After practice last Saturday, Jones and his girl friend Danni Dupuis, who was up from Louisiana for the holidays, stopped off at Johnny Unitas' Golden Arm restaurant for lunch. "Never did it dawn on me that I wouldn't be a pro quarterback," Jones said. "I played center for the sixth grade team when I was in the fourth grade, but that was it. I was a pitcher in baseball, and the way the progression went, the pitcher always seemed to be the quarterback." During his high school summers, Jones lived at the training camps of the Cleveland Browns, for whom his father Dub was an offensive coach, and picked up quarterback tips from Frank Ryan and Jim Ninowski. "Back home my mother charted all my high school games play by play and mailed them off to Daddy in Cleveland," he said. "Then he'd call me, and we'd discuss what I did and why I did it."

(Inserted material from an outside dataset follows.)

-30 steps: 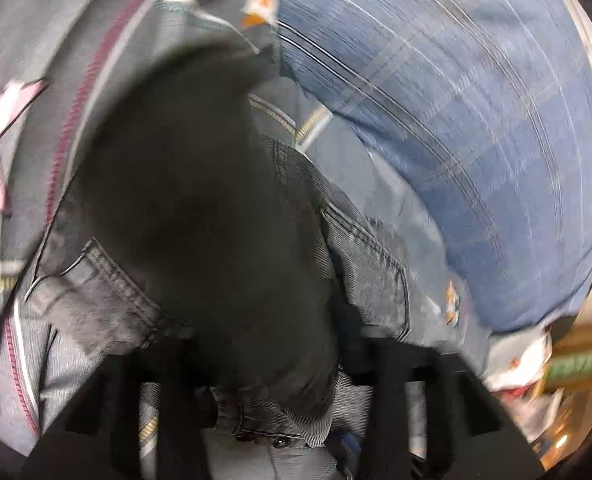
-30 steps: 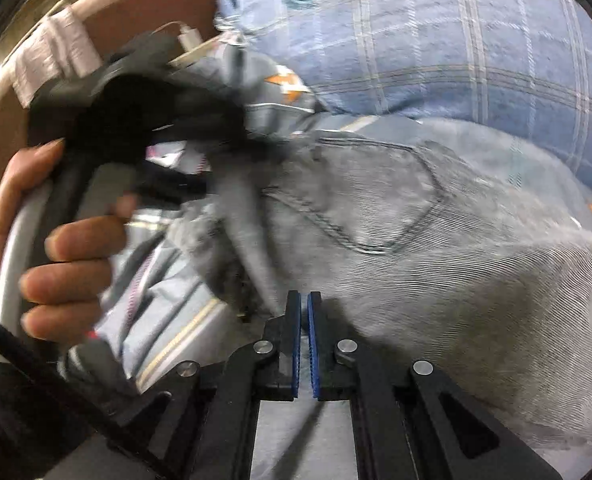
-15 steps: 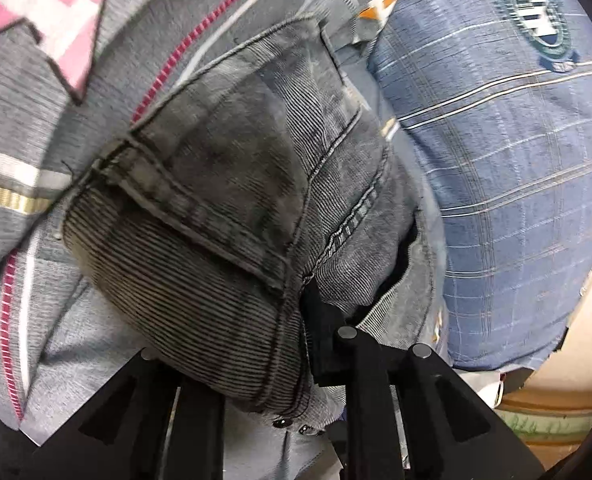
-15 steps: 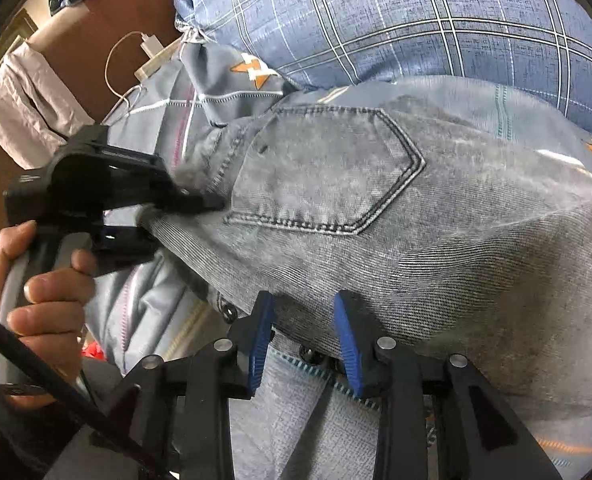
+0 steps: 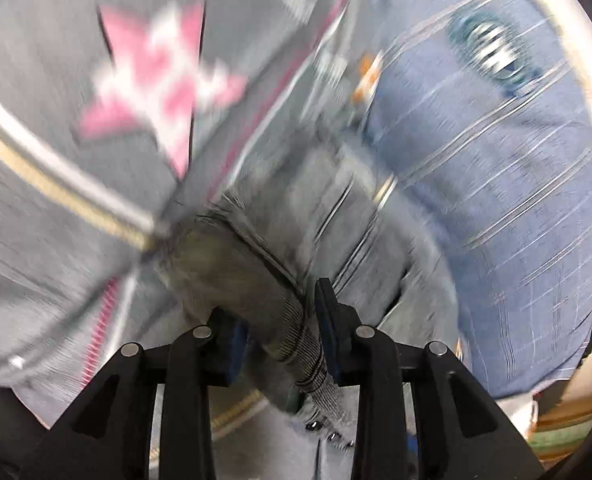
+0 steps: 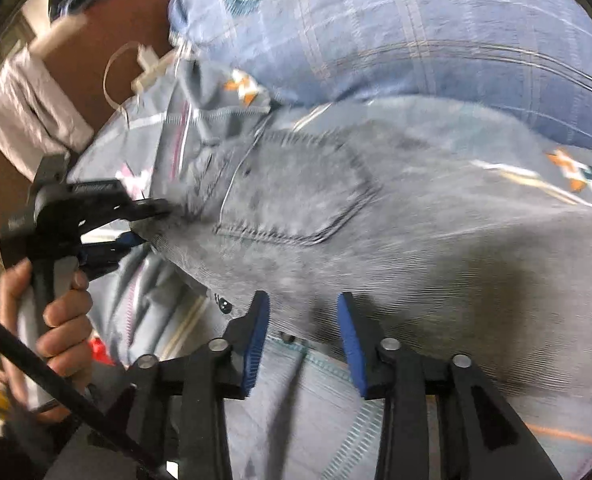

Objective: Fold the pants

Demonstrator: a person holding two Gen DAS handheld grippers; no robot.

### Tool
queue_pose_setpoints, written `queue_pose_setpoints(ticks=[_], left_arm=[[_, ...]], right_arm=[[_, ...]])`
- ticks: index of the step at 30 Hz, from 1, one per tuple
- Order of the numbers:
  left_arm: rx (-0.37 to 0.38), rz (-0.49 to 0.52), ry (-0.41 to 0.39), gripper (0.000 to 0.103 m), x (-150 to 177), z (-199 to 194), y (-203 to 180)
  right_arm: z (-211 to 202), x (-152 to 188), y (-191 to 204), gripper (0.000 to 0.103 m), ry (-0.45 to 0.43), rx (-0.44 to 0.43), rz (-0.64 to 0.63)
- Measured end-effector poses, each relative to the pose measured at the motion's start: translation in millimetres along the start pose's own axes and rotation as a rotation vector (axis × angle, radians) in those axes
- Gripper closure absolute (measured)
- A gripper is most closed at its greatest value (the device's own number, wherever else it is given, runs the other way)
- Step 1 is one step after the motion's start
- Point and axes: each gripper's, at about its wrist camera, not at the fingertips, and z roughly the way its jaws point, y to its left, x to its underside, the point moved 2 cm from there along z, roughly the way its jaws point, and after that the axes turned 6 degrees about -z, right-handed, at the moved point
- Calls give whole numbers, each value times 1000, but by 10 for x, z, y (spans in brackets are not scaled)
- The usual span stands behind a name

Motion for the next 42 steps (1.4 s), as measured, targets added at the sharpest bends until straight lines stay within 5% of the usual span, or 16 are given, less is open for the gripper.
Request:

Jones had an erratic career at LSU, mostly because Coach Charley McLendon had not discovered the forward pass, and when Jones didn't play like a boy Unitas in his first two seasons with the Colts, there was talk around Baltimore that he must be another dumb quarterback from Louisiana like that Terry Bradshaw.' 'Then Bradshaw won the Super Bowl," said Jones, "and he wasn't so dumb anymore. He's a beauty, though; you're with him at six o'clock and he says he'll pick you up at eight, then you won't see him again for two weeks."

Shortly after Marchibroda moved to Baltimore he summoned Jones from Louisiana for six weeks of skull sessions. "Ted did a mental job on me," Jones said. "We studied films, playbooks, theory, the whole thing. We even graded the other clubs we'd be playing and figured how we might attack them." Jones lives with his football flicks, studying them each night and, he insists, even over his morning coffee. "What it has all come down to is that now I know the reasons why we do things in a game. I never had that concept before. Things worked at times, but I didn't know why.

"Another thing, now there's an air of what I say goes. But there's a new rap against me. People claim I don't see my secondary receivers. Heck, when I throw 30 or so passes a game, I probably go to a secondary receiver 28 times. Ah, I guess you can't win."

Jones passed almost perfectly against the Kansas City Chiefs, missing only a little flare-out to Mitchell, and, of course, he did win. So what was Doughty's poetic prediction for this week's game against the New York Giants? "We're seven and four!" he shouted, "and going for more."